One of the most innovative companies on the planet, Google, is allowing researchers to spend their entire days dreaming up big ideas that have little immediate connection to making a profit—like inventing driverless cars. Research is being done in a lab near headquarters called Google X with an idiosyncratic cast of characters, according to Fast Company magazine. Google X is different from a lot of innovation labs. Two of the criteria for any project are that it has to affect millions or billions of people and it can’t be an incremental improvement.

It’s a great idea, if not for the fact that few American companies bother with such basic research innovation labs. You have to spend money that is hardly justified from a shareholder perspective without any clear goal of making a profit, let alone accomplishing a result in a specific timeframe. Gone are the days of Bell Laboratories, which for decades invented things that would transform the world such as the transistor in the 1950s, which later became the basis for the computer chip, not to mention inventions that were also useful for AT&T. For proper perspective, Google X, as awesome as it clearly sounds, employs 250 people. Bell Labs during its heyday employed 15,000.

“Those were the days of pure research,’’ says Bert DuMars, a former Forrester Research analyst who has gone on to become vice president of digital marketing at Bi-Lo Holdings, the grocery store company. DuMars wrote a report in December 2013 on “The Costs and Benefits of Marketing Innovation Labs.” Many large companies now run these labs, albeit with a clear financial goal and a way shorter timeline than Google X does. They might have a two-year window to implementation, not a 10-year timeline. “No business wants to create another white elephant because they become very expensive and unusable,” DuMars says.

Companies with marketing innovation labs include Wal-Mart, Comcast, Chick-fil-A, Capital One and Wells Fargo & Co. Wells Fargo has a separate space near its San Francisco headquarters that employs more than a dozen people. The company calls it “WF Digital Labs,” and says it is a test-and-learn platform for new, innovative concepts on the digital experience for customers. The mission of the lab is to spark new ideas, re-imagine existing “experiences,” and enable innovation, including developing demos and prototypes for the bank and beta testing those ideas in front of customers and Wells Fargo employees.

This year, the lab’s goals included exploring Google Glass and other smart wearables (such as Samsung Watch) as well as new forms of authenticating customers using biometrics. The lab also worked on creating seamless experiences across digital platforms for the bank, such as online and mobile banking. So unlike Google X, Wells Fargo’s lab is very much focused on improving the basic customer experience with the bank.

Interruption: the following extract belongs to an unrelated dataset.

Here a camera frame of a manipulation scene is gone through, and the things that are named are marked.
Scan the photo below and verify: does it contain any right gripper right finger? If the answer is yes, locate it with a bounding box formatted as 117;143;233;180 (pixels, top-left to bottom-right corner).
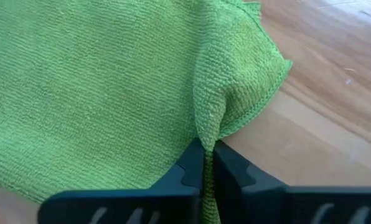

DuMars says that companies that succeed with these labs establish clear goals, budgets and venues, with a C-level leader responsible for their success. You have to decide if your company really has the organizational culture to foster and help innovation succeed, otherwise, don’t do it. Innovation labs require:

  • Significant investments in talent and technology. You could start with as little as 5 to 10 people, but keep in mind, the average annual cost per lab employee is about $228,515 based on an average office lease rate of $400 per square foot in Silicon Valley. Rent might be cheaper elsewhere in the country, but you still have to attract the right talent to your designated location.
  • Specific goals. Decide what they are. Most labs do not execute their innovations, although some, such as Comcast’s, do.
  • A calculated decision on whether your lab will be housed in a city known for its innovation such as Silicon Valley or co-located with your headquarters office. Chick-fil-A has two full-sized experimental restaurants where headquarters employees can go test the latest projects, such as using iPhones at the drive-through. Capital One has an innovation lab in San Francisco that allows people to walk in off the street, sip coffee made by baristas and test out new banking ideas and apps from the researchers in the lab.

Many game-changing innovations that transform the world may not be hatched in these laboratories, but they are a start to staying competitive in a changing world.